Description of the task: Write out the entries below exactly, starting at the first line and stopping after the line that contains "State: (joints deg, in"; skip all pictures.

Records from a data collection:
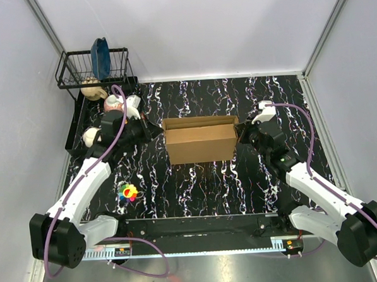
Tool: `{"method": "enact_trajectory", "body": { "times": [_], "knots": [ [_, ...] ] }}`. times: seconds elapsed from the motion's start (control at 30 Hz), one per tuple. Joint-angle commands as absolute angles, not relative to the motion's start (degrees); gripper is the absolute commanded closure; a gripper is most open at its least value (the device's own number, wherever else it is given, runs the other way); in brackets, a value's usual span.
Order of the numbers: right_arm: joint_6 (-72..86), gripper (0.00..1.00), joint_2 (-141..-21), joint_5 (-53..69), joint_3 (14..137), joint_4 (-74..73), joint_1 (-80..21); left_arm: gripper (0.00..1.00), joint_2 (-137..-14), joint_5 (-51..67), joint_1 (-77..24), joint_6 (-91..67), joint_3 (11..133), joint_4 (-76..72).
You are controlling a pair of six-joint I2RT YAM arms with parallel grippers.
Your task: Fold the paper box
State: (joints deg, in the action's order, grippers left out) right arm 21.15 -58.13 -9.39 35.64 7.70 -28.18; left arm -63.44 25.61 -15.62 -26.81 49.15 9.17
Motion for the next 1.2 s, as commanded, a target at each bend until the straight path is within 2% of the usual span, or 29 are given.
{"method": "enact_trajectory", "body": {
  "times": [0.0,0.3,0.67,1.17],
  "knots": [
    [20.92,1.0,-60.12,-8.61,32.96,-4.92,-28.83,1.0,-61.87,23.64,-15.03,-26.36,47.82,6.86],
    [21.53,1.0,-59.94,-8.88,32.26,-4.83,-28.83,1.0,-60.03,22.85,-15.55,-28.12,40.52,0.36],
    [22.32,1.0,-59.24,-8.88,31.38,-5.1,-29.27,1.0,-57.4,17.32,-18.02,-25.31,37.27,0.62],
    [22.76,1.0,-59.06,-8.79,30.67,-4.92,-29.71,1.0,-57.04,9.32,-27.77,-26.45,33.58,-0.97]
  ]
}}
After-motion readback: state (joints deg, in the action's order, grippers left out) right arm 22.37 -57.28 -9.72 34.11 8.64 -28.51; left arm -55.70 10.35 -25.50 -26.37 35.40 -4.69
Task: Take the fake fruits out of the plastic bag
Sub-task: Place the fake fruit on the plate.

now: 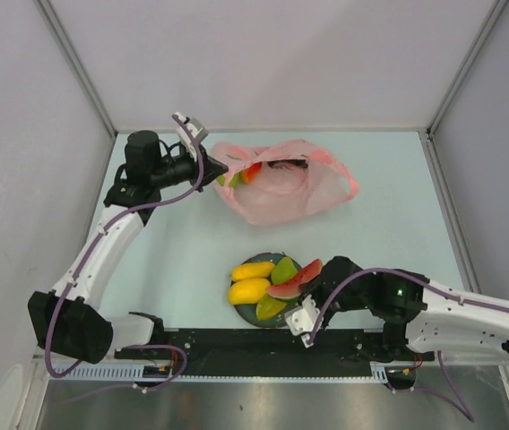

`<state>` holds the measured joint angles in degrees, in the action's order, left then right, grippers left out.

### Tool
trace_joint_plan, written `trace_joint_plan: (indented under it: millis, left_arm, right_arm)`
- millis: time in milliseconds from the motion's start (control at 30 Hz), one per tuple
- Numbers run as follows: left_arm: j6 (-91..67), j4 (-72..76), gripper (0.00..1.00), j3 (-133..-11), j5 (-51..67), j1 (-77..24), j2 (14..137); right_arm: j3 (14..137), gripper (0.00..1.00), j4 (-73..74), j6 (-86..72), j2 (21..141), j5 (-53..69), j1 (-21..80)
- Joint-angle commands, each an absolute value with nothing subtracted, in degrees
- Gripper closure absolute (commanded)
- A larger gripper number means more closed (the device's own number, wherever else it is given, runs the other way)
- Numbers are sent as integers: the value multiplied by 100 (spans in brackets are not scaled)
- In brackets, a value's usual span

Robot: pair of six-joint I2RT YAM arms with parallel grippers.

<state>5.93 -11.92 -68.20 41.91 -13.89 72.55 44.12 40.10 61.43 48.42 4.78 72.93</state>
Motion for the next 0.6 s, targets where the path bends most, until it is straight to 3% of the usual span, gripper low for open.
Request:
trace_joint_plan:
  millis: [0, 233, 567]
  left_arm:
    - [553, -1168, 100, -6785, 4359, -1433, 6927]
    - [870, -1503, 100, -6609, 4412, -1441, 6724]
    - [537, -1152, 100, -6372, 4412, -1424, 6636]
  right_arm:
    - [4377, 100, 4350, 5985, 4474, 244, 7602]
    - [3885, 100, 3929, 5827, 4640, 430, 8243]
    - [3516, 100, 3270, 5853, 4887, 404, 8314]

Solution to the problem:
Tool: `{"method": "enact_trajectory", "body": { "times": [_], "knots": [ [_, ...] ] }}`. times: seconds elapsed from the motion's start (control at 30 Hz), one per tuple. Joint-angle commands as absolute angles, not relative to the motion's start (degrees); gripper is the absolute commanded closure; a gripper is most open at its least value (the device's own number, wherever else it is given, runs the other way); in brackets, a value's usual span.
Order of the numbers: right_arm: joint_6 (-72..86), gripper (0.00..1.00), joint_2 (-141..-21), joint_5 (-53..69), joint_3 (14..137), joint_4 (-74..73), joint_1 (-80..21); left_arm: gripper (0.00..1.00), joint_2 (-137..-14), joint_5 (-51..67), joint_1 (-77..24), joint_6 (-91..67), joint_3 (11..133), joint_4 (-76..72).
You are controlling a pair of six-joint I2RT YAM arms with parallel grippers.
Your task: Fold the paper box
State: (joints deg, in the action's order, grippers left out) right arm 21.15 -58.13 -9.39 35.64 7.70 -28.18; left arm -63.44 25.61 -15.62 -26.81 49.15 9.17

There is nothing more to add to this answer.